I really need help, thank you very much.
You NEED that theory stuff. If you don't get it now, it will stunt your growth and will limit how good you'll get at your craft (mainly because you'll keep making rookie mistakes for the rest of your life because you won't understand the theory behind what you're doing).
Quitting something just because it's hard is a very bad habit to get into. All it does is keep you on the bottom rung for the rest of your life. The good things are hard to get. That never changes no matter your age or station in life.
If you really want to do well in life, start researching companies now, while you're still in school. Find out what they're doing. Find out who they're looking for. Get contacts within those companies and talk to them. Build up a contact network. It's WHO you know that gets you in the door, and WHAT you know that keeps you going.
Thank you very much for researching companies advice, it's a very good advice, I will start doing that.
But it doesn't stop there. You also need to have a solid understanding of at least one level below where you're working at (and preferably many levels). I'll relate a small example:
When I was working at a bank, all of our software was written in high level languages (mostly COBOL, Java, Python, and PERL). You'd figure that there's no need to understand CPU architecture, right? WRONG.
We started getting reports that our web app (for funds transfers) was crashing (not the regular Java crash, where the app keeps going; the hard crash where the entire web app goes down and has to be restarted).
Needless to say this was costing us a lot of money in lost business. All we had was a Java crash report with a stack trace that went into a JNI call. At this point, it's outside of Java, so the trail ran cold. Or did it?
One nice thing about Java crash reports is that they include a memory dump of the stack area, as well as a dump of the CPU registers. I know software and hardware top-to-bottom, from transistors to logic gates, to CPUs & machine language, through the BIOS, kernel, OS, libraries, all the way to the application level. It wasn't that difficult to trace back through the stack in the memory dump, disassemble the shared library that JNI was calling (a library for secure thumbprint recognition), and use the stack offsets to track execution right up to the memcpy() call that was being passed a NULL pointer (the thumbprint recognizer code returned NULL if the scan was incomplete, and the the library wasn't sanity checking the result before making a copy of the scan buffer). I was able to turn the library vendor's story around from "It's a problem on your side" to "We'll have a fix out for you in a couple of days".
I was the ONLY person in the company capable of doing this, simply because I paid attention in college. The knowledge I leveraged to fix the problem was seen as pure magic by other engineers because they didn't understand the theory and lacked even a way to ask the right questions, let alone answer them. Finding the answer is easy; It's finding the question that's hard.
So yeah, you can skip college and live a life of mediocrity. It pays pretty good, too. But you'll always be on the bottom rung. You'll be the guy who gets work in good times, and then gets laid off in bad times. When the market's hot (like it is now), companies tend to get driven to desperation, taking any programmer with a pulse.
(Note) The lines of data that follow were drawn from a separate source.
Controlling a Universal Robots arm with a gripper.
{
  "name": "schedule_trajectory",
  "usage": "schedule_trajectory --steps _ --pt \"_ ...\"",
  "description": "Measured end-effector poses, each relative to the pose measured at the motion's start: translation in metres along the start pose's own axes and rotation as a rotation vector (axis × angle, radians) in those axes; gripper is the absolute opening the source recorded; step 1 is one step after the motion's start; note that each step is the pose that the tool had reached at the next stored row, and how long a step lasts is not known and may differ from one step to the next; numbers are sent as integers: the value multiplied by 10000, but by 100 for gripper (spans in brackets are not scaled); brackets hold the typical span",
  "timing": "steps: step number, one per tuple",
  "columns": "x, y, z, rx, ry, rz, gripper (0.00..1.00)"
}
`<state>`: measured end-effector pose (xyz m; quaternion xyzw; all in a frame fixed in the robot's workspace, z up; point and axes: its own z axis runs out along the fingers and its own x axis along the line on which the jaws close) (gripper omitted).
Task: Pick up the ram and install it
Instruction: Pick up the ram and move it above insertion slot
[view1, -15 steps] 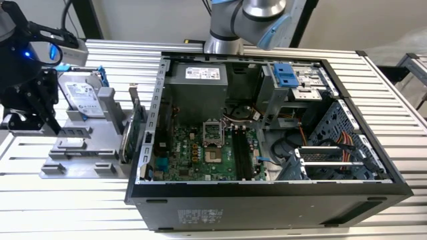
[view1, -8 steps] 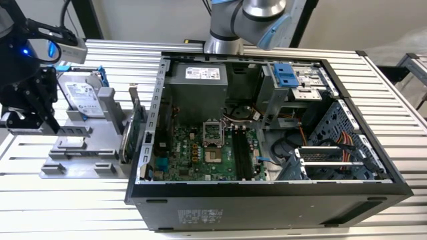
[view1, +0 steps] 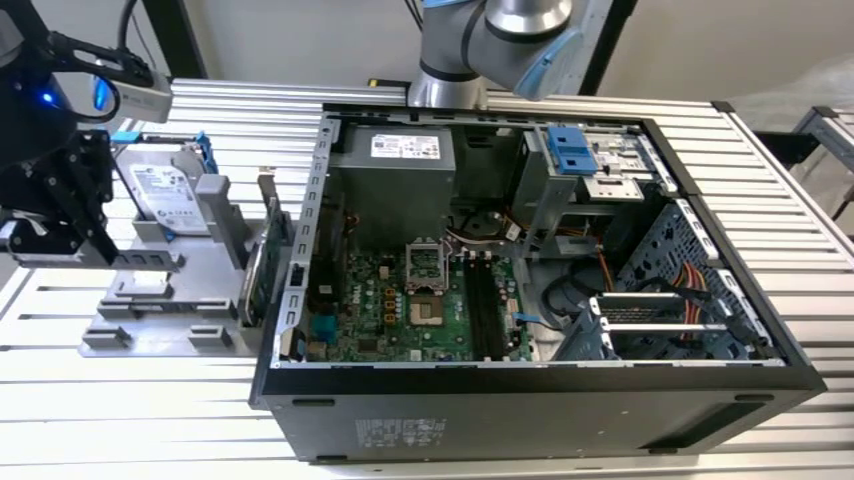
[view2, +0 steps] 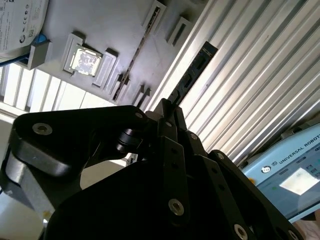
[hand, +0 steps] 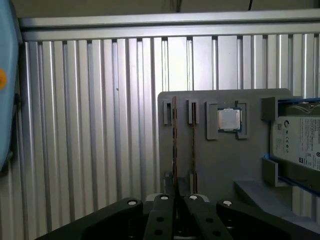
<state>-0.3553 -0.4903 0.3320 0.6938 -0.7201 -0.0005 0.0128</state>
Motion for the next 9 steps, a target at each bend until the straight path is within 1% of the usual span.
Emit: schedule_trajectory --steps 9 --pt "1 2 -53 0 0 1 0"
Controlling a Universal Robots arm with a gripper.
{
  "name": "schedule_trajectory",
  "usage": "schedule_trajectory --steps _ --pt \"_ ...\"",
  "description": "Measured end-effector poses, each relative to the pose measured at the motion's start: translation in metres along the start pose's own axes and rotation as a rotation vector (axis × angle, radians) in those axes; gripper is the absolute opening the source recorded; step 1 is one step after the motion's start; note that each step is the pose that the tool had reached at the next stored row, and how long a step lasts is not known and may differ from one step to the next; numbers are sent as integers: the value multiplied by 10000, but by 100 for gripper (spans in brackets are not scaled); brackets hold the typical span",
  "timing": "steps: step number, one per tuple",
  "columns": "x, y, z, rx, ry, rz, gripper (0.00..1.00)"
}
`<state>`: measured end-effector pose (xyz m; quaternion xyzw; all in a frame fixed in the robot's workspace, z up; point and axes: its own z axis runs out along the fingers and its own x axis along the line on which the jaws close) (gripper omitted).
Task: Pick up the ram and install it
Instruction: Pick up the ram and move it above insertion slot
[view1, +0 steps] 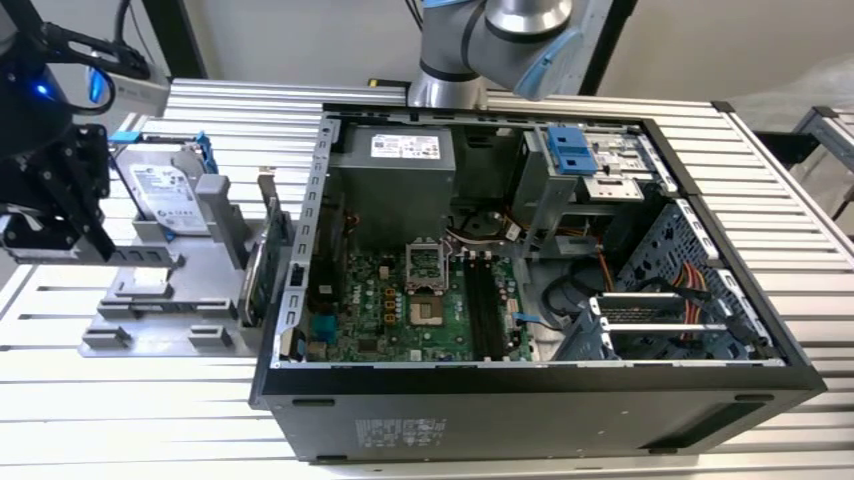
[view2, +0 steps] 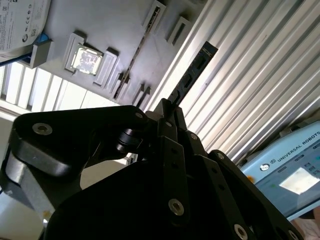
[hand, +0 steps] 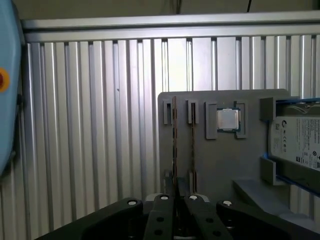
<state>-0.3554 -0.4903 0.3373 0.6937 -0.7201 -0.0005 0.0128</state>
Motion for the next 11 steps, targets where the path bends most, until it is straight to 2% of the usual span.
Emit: schedule_trajectory --steps 11 --pt "0 1 -47 1 -1 1 0"
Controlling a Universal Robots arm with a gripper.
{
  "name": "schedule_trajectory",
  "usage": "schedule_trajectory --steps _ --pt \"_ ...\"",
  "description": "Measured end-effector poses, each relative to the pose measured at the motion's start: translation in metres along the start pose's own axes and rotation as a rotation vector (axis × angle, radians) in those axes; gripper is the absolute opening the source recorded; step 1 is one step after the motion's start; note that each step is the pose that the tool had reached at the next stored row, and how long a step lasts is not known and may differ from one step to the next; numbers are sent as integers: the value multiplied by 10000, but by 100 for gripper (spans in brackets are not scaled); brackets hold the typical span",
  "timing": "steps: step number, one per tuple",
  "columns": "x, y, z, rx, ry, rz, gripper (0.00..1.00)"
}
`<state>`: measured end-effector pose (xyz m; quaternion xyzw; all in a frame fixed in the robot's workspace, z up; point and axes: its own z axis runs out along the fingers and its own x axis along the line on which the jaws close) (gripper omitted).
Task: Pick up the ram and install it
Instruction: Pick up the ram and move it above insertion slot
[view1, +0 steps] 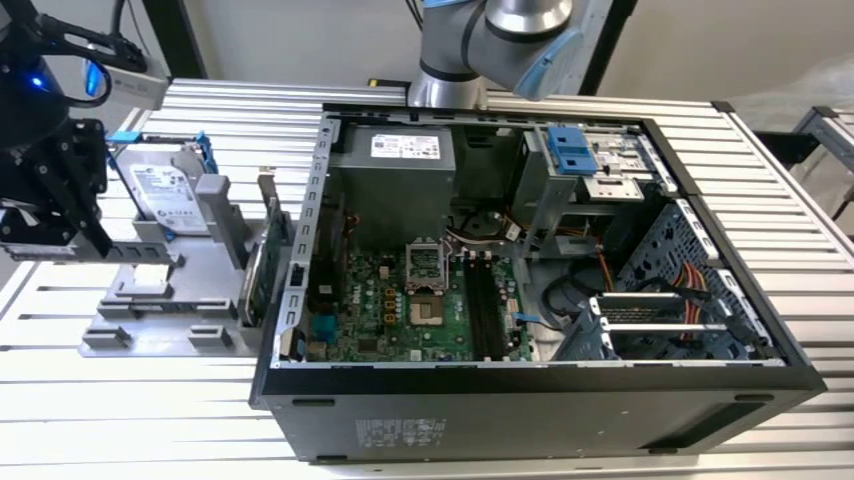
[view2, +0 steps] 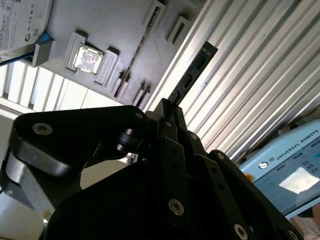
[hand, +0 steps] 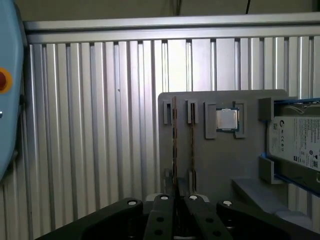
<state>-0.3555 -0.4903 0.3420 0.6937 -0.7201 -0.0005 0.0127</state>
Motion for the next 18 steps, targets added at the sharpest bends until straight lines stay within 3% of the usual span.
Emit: schedule_trajectory --steps 13,18 --pt "1 -1 -16 -2 1 2 0" --pt "-3 -35 -17 -2 2 8 0"
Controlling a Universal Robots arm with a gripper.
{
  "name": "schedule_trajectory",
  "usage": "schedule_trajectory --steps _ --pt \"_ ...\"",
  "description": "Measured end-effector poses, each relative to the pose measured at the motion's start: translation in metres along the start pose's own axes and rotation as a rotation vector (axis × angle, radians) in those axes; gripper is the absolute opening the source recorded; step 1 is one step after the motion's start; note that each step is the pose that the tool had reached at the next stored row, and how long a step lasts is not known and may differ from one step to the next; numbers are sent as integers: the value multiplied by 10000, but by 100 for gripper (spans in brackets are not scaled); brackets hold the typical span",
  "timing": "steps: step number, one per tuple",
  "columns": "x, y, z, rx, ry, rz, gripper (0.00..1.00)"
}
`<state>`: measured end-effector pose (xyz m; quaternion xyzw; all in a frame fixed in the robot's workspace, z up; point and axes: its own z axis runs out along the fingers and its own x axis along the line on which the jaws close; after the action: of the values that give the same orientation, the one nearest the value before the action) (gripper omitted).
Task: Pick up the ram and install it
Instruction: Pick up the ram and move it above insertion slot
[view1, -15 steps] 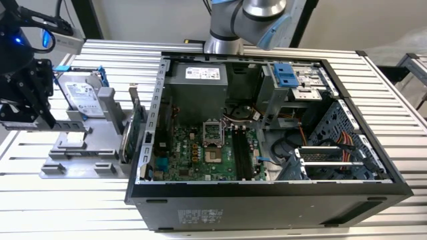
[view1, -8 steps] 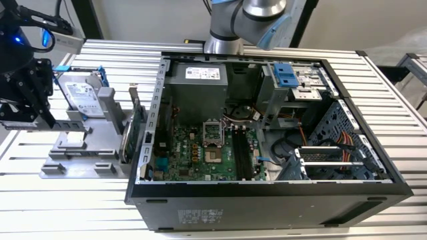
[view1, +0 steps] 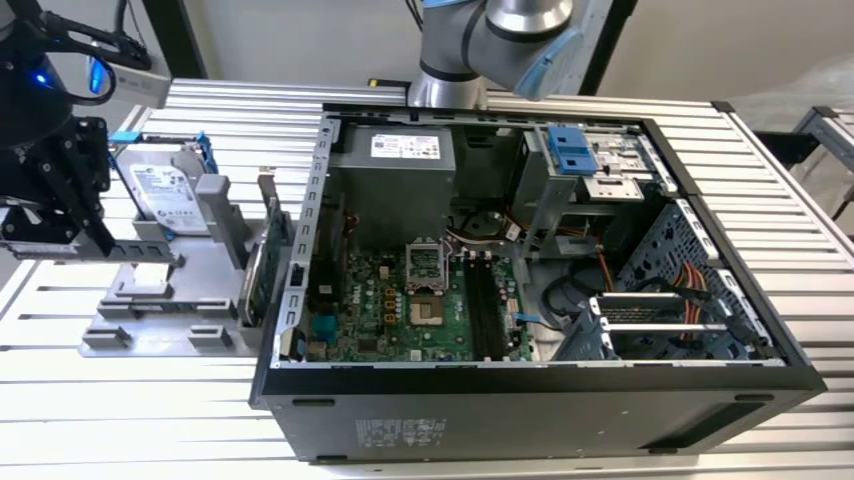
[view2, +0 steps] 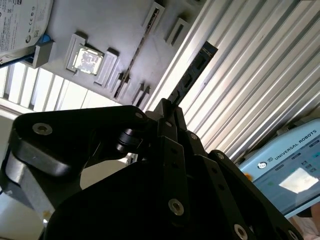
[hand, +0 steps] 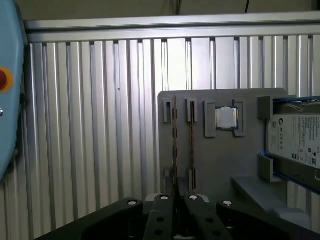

And then the bubble bursts, leaving all these now-jobless mediocre programmers asking "Why me?" when it's really their own fault.
If you're serious about programming, you'll take the time to learn. The best programmers never stop learning new things, and never stop reading new books. College is merely the beginning of learning & knowledge.
Good work requires focus. Whether you can work and handle school at the same time also depends on your course load. If you are spending 70 hours a week on classes, an extra 40 hours a week (though not impossible) might not be worth a decrease in performance in both activities.
I worked full time in college from the time I was 20 until I was 23. Work was 8-5, classes from 5ish to 8ish, hung out with friends afterwards.
But if I were in your shoes, I would want to do both. So I would schedule next semester classes to be in the evenings OR I would strike up a deal with the new employer to change my hours around slightly.
What are you life goals, what do you want eventually do as a career? What don't you like about college (can you change programs/courses)?
You have lots of options, you should think about this a bit more, don't just take the job because its been offered to you.
Tell them no way, you are committed to earning a degree. Higher education is valuable to you, so it's part time or no time. Do not be apologetic or sheepish. Do not blather on with explanations. Leave a silence for them to fill with compromise. If they truly like you, or if they are desperate for a warm body, they will likely compromise on part time or summer work.
Besides, people who are self-taught are always treated with extra suspicion during the selection, interview and the trialing process compared to those with a proper degree. And quite rightfully at that. If you have Masters in Comp.Sci., it's given that you know reverse polish notation. But if you picked it all up by yourself, you could've missed this bit and it could complicate my life as your colleague or boss further down the road.
So, yeah, educate yourself properly first. The jobs will follow.
But don't do it just because someone else tells you to (especially me). Do what you feel is right.
The second, is that it gives you a higher safety net if/when you find yourself off track in the future. You won't have to worry as much about finding employment just to get by.
I used to make good money as a PHP developer 10 years ago. These days I have been priced out of the PHP job market because I'm competing with every college dropout that's willing to do my job for a lot less.